Since their heyday in the middle decades of the last century, the Catskill Mountains have become something of a joke in themselves. Located around a hundred miles north-northwest of New York City, they are the borscht belt, the sour cream sierras, the Jewish Alps – a place belonging to a homespun past when accents were thicker and everyone was poorer.

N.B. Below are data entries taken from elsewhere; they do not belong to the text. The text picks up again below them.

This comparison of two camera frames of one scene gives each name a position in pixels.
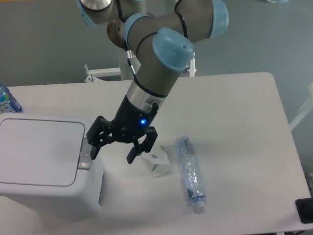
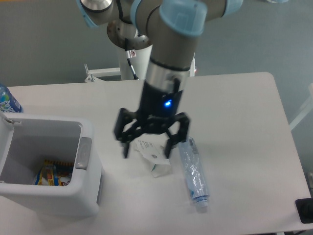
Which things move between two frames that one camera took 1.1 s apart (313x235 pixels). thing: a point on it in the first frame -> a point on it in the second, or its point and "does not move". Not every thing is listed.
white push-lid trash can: x=45 y=165 does not move
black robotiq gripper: x=130 y=122 -> x=157 y=111
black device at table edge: x=304 y=209 does not move
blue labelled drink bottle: x=8 y=103 does not move

- The Not-so-dirty 'Dirty Dancing' Story
- Rediscovering Beauty Amid Ruins of Once-glorious Catskills
- 'Jewtopia' - Shtick, Stereotypes and All
That looks set to change. Already, artsy Brooklynites are beginning to recolonize the region’s languishing bungalow communities. And this month, a newly released documentary seeks to solidify the region’s place at the center of comedy history, underscoring its influence on global pop culture. To quote Jackie Mason, who worked as a resort social director after realizing he wasn’t cut out to be a rabbi, “The Catskills was a school for comedy.”
“When Comedy Went to School” is co-directed by Ron Frank, who as a kid attended summer camp in the Catskills, and Mevlut Akkaya, a Muslim from Turkey. That already sounds like the beginning of a joke but the film makes some thought-provoking points as it tells the story of a place, a people, and comedy’s 20th-century evolution. It’s brought to life by interviews with Catskills alums like Jerry Lewis, Larry King and the narrator, Robert Klein.

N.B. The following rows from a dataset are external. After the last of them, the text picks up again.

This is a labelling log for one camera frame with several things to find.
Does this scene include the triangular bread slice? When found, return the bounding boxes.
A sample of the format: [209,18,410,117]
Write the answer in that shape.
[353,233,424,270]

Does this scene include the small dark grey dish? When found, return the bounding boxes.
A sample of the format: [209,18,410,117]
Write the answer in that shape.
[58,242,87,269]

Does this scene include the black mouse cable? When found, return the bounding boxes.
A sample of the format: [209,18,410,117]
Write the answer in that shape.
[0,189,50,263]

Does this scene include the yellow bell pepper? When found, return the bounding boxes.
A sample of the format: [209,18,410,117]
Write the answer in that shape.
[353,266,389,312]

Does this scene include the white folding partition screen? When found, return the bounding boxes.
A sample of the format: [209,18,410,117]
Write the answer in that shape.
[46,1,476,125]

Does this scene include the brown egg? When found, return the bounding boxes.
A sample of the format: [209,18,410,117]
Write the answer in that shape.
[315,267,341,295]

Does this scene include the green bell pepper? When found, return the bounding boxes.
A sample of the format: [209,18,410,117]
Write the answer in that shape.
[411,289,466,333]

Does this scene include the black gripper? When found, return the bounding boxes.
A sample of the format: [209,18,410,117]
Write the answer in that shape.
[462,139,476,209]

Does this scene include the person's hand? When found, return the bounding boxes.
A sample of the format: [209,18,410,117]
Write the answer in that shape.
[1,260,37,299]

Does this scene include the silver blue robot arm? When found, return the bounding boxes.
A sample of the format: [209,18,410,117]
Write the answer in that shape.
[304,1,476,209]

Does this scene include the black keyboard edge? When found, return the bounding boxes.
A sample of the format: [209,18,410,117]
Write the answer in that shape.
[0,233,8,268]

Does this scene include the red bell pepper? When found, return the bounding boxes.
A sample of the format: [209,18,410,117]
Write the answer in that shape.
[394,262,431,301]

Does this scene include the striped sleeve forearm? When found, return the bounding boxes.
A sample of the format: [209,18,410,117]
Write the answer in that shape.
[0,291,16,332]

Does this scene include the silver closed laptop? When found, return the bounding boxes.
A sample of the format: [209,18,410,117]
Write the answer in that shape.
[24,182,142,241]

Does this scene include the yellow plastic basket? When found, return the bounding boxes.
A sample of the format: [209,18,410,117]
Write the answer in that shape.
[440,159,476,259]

The resort sprang up from a small cluster of boarding houses run by impoverished Jews from Eastern Europe. From the 1930s to the late 1960s, it was one of the largest vacation resorts in the U.S. Every summer, city folk came to keep cool, to eat (breakfast supposedly included a choice of seven different types of herring) and to meet (Sid Caesar met his wife there). Above all, they came to laugh, though that didn’t mean they weren’t the toughest audience in the world.
The earliest acts were colored by vaudeville, burlesque and Yiddish theater. The Yiddish lingered on in punch lines, much to the frustration of younger generations. After WWII, stand-up was born. In vintage footage of a live show, Woody Allen displays an antique timepiece, telling the audience “My grandfather on his deathbed sold me this watch.”
Jewish humor, the film suggests, goes all the way back to Abraham and Sarah who, tickled by having had their first kid so late in life, named him Isaac, meaning “he shall laugh.” As time wore on, humor became a survival mechanism.
The beginning of the end came when increased affluence made foreign travel possible, and air conditioning lessened the need to escape the city. Those breakfast herrings were replaced with granola and the counter-culture altered what people found funny. Not all comedians kept up, and too little money was invested in the infrastructure.
It’s tempting to wonder whether affluence hasn’t made Jews less funny, too. The film’s most comical contributors all look to be in that ageless phase somewhere beyond 70, wearing a little too much camera make-up and shirts in splashy colors. It’s notable, too, that one of this summer’s off-Broadway hits is called “Old Jews Telling Jokes.”
By that measure, Cory Kahaney, who’s had her own comedy specials on HBO and Comedy Central and appears briefly in the documentary, is too young to be as funny as she is. She was only five when she was taken to Grossinger’s to see Buddy Hackett perform. “It was the first time I saw a live comedian. It’s certainly ingrained in my memory,” she told me in an interview. It isn’t that Jews have become less funny, she says, but they have become touchier. She recently went to see the hit show “Book of Mormon,” and through her laughter couldn’t help reflecting that if ever such a show were made about Judaism, the Anti-Defamation League would be all over it. “People are so much more sensitive today,” she sighs.
The film’s co-executive producer, Dan Setton, is Israeli, and Frank himself has lived and worked in Israel. They’re hoping for an Israeli release. Does Israeli humor differ from Jewish humor? It does, Frank believes, though he detects a shared smartness. “There’s an edge to it,” he says, adding that though borscht belt humor could be corny, its jokes frequently headed in one direction and then came back round to bite you on the ass.
The Catskills may yet do the same. One thing they aren’t, Kahaney says, is dead. She performed there just last weekend. Some of the smaller communities remain, populated by less religious retirees as well as Orthodox groups. And while legendary hotels like The Concord and Grossinger’s are at best mere shells, rebuilding is rumored. There’s even talk of introducing gambling.
Regardless of its future, its legacy as a comedy boot camp is undeniable. To quote Mason again, the Catskills “created the language and timing of modern comedy, regardless of ethnicity.”